House Republicans also want to overhaul Medicaid to give states greater flexibility on how they spend those dollars and merge it with the Children's Health Insurance Program. Referred to as “State Flexibility Funds,” the approach would resemble block grants to states that they could use to provide healthcare coverage to low-income households.
The proposals mimic those put forth under former Budget Committee Chairman Rep. Paul Ryan (R-Wis.), although they've been scaled back in some ways to make them more politically palatable. Ryan has now taken the gavel at the Ways and Means Committee and Rep. Tom Price (R-Ga.) is chairing the budget committee.
“It's far less dramatic than the original proposals from a few years ago,” said Loren Adler, research director for the nonpartisan Center for a Responsible Federal Budget.
The proposals have taken on a new salience with Republicans in control of both chambers of Congress. That puts them in position to actually pass their preferred budget, although President Barack Obama is certain to veto anything that deviates significantly from his own proposal.
Senate Republicans are scheduled to release their budget proposal Wednesday. They're also expected to submit a plan that would balance the budget within 10 years, which will require steep cuts to anticipated spending under current law.
The release of the budgets is merely the start of the congressional debate over funding for fiscal 2016, which starts on Oct. 1. In the coming months, the Republicans will need to fill in the details of how they intend to keep spending within the proposed framework.
The House budget accounts for a full repeal of Medicare's sustainable growth-rate formula for paying doctors, which will cost roughly $175 billion over a decade, according to the Congressional Budget Office.
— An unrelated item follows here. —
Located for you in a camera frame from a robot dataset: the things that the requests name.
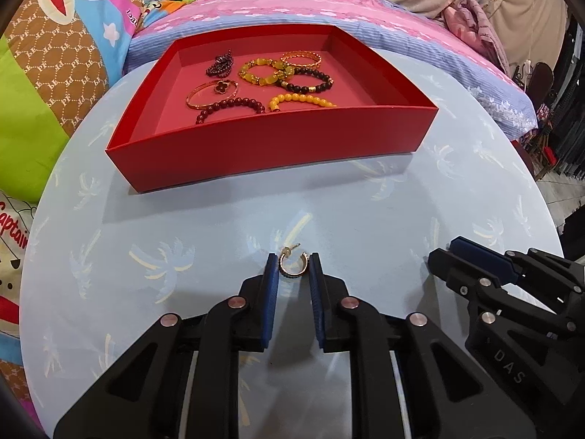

But the blueprint provides no details on exactly how the “doc fix” would be paid for. House Speaker John Boehner and Minority Leader Nancy Pelosi have been negotiating a deal to permanently repeal SGR, but their proposal only calls for roughly one third of the price tag to be offset by spending cuts.
The House plans to overhaul Medicare and Medicaid will be deeply controversial. Democrats have savaged the proposals in the past as attacks on the poor and elderly.
Robert Moffit, a healthcare policy analyst at the conservative Heritage Foundation, points out that many seniors are already comfortable with a premium support model through their experiences with Medicare Advantage and the prescription drug program, even if they might not think of it in those terms.
“It's sort of like a white rabbit in the snow,” Moffit said. “You've got to look at it to see that it's there, but it's there.”
An analysis of the current Medicaid proposal by Edwin Park, vice president for health policy at the left-leaning Center on Budget and Policy Priorities, found that it would cut nearly $1.8 trillion from Medicaid over a decade. That includes elimination of the Medicaid expansion under the Affordable Care Act and $161 billion in additional cuts.
The House plan also offers few details on what it wants to put in place of the Affordable Care Act or how it would pay for any replacement plan. The budget only promises a “patient-centered approach to healthcare reform.”
“There's a lot of words used to describe what their proposal is supposed to do, but so far there's been a lot of non-plan plans on ACA replacement,” Park said. “This seems no different.”